The following config options can be specified in the nextflow.config file:

name description
gpt.apiKey Your OpenAI API key. If missing it uses the OPENAI_API_KEY env variable
gpt.endpoint The OpenAI endpoint (defualt: https://api.openai.com)
gpt.model The AI model to be used (default: gpt-3.5-turbo)
gpt.maxTokens The maximum number of tokens that can be generated in the chat completion
gpt.temperature What sampling temperature to use, between 0 and 2 (default: 0.7)

Development

To build and test the plugin during development, configure a local Nextflow build with the following steps:

  1. Clone the Nextflow repository in your computer into a sibling directory:

    git clone --depth 1 https://github.com/nextflow-io/nextflow ../nextflow
  2. Configure the plugin build to use the local Nextflow code:

    echo "includeBuild('../nextflow')" >> settings.gradle

    (Make sure to not add it more than once!)

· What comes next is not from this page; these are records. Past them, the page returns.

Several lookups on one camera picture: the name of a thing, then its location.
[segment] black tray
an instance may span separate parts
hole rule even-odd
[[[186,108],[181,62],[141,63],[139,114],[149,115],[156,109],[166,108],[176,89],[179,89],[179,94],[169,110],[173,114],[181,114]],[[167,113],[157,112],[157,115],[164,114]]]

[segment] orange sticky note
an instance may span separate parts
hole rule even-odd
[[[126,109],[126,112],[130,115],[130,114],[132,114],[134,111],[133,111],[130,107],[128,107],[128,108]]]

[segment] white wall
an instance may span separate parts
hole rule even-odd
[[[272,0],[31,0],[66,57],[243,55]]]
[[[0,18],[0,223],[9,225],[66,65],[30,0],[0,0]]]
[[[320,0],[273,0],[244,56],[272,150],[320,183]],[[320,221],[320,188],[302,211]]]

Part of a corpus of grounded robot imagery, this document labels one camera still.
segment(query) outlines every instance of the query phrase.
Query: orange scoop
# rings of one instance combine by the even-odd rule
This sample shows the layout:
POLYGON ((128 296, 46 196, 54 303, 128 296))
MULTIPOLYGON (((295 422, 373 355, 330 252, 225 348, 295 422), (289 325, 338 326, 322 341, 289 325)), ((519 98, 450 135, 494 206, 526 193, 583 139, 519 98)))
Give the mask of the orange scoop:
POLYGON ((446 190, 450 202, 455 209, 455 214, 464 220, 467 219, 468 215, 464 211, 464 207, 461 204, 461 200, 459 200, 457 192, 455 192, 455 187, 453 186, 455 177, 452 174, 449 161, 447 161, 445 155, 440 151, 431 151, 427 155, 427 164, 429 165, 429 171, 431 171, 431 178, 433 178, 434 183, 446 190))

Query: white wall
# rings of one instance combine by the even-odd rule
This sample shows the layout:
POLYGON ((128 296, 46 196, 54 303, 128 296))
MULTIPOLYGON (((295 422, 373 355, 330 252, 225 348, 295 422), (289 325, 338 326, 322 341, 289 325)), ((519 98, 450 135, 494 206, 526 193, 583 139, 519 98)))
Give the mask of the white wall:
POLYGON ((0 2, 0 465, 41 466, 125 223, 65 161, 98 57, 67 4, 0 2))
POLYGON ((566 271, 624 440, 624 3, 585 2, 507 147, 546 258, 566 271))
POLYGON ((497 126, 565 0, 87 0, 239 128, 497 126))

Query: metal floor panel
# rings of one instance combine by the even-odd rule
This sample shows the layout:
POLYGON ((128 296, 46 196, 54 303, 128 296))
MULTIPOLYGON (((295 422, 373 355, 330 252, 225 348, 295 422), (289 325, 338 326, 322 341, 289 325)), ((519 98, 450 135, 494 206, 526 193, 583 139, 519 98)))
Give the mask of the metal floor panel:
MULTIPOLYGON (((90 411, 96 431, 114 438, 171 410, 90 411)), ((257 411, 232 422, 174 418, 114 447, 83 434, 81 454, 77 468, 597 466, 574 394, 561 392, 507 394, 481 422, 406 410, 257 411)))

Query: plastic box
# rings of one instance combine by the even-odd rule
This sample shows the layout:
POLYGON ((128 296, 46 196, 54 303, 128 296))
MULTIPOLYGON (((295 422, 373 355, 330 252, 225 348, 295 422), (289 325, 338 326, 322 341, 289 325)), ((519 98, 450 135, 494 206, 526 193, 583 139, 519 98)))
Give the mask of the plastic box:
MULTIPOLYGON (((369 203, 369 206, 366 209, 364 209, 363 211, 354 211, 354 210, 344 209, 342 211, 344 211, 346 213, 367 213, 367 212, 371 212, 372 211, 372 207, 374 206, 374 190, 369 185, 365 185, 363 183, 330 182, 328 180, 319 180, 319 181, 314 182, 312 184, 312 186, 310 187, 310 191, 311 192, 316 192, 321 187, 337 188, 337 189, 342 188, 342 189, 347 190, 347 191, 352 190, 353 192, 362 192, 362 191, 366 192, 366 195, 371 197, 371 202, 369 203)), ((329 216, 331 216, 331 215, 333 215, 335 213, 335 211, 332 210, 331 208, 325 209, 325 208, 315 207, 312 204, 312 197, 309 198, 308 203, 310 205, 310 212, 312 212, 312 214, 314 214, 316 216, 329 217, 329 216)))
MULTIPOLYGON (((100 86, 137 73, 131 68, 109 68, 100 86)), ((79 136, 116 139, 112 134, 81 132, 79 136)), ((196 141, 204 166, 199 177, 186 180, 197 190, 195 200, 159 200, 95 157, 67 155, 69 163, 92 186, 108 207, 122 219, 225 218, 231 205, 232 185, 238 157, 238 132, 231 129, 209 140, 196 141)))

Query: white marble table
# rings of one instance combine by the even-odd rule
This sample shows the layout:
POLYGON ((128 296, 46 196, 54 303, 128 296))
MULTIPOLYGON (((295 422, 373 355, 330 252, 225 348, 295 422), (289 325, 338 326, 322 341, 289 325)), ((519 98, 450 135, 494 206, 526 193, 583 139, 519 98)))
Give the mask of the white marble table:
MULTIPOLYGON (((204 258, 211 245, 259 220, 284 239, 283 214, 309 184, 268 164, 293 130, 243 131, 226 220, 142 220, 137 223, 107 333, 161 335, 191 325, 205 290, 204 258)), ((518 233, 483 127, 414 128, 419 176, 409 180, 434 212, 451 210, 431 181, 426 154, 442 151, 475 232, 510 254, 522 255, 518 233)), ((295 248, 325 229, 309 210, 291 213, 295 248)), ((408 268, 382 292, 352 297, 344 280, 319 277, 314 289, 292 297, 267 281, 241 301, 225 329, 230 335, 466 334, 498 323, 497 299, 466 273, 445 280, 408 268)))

  3. Compile the plugin alongside the Nextflow code:

    make assemble
  4. Run Nextflow with the plugin, using ./launch.sh as a drop-in replacement for the nextflow command, and adding the option -plugins nf-gpt to load the plugin:

    ./launch.sh run nextflow-io/hello -plugins nf-gpt

Testing without Nextflow build

The plugin can be tested without using a local Nextflow build using the following steps:

  1. Build the plugin: make buildPlugins
  2. Copy build/plugins/<your-plugin> to $HOME/.nextflow/plugins
  3. Create a pipeline that uses your plugin and run it: nextflow run ./my-pipeline-script.nf

Package, upload, and publish

The project should be hosted in a GitHub repository whose name matches the name of the plugin, that is the name of the directory in the plugins folder (e.g. nf-gpt).

Follow these steps to package, upload and publish the plugin:

  1. Create a file named gradle.properties in the project root containing the following attributes (this file should not be committed to Git):

    • github_organization: the GitHub organisation where the plugin repository is hosted.
    • github_username: The GitHub username granting access to the plugin repository.
    • github_access_token: The GitHub access token required to upload and commit changes to the plugin repository.
    • github_commit_email: The email address associated with your GitHub account.
  2. Use the following command to package and create a release for your plugin on GitHub:

    ./gradlew :plugins:nf-gpt:upload
  3. Create a pull request against nextflow-io/plugins to make the plugin accessible to Nextflow.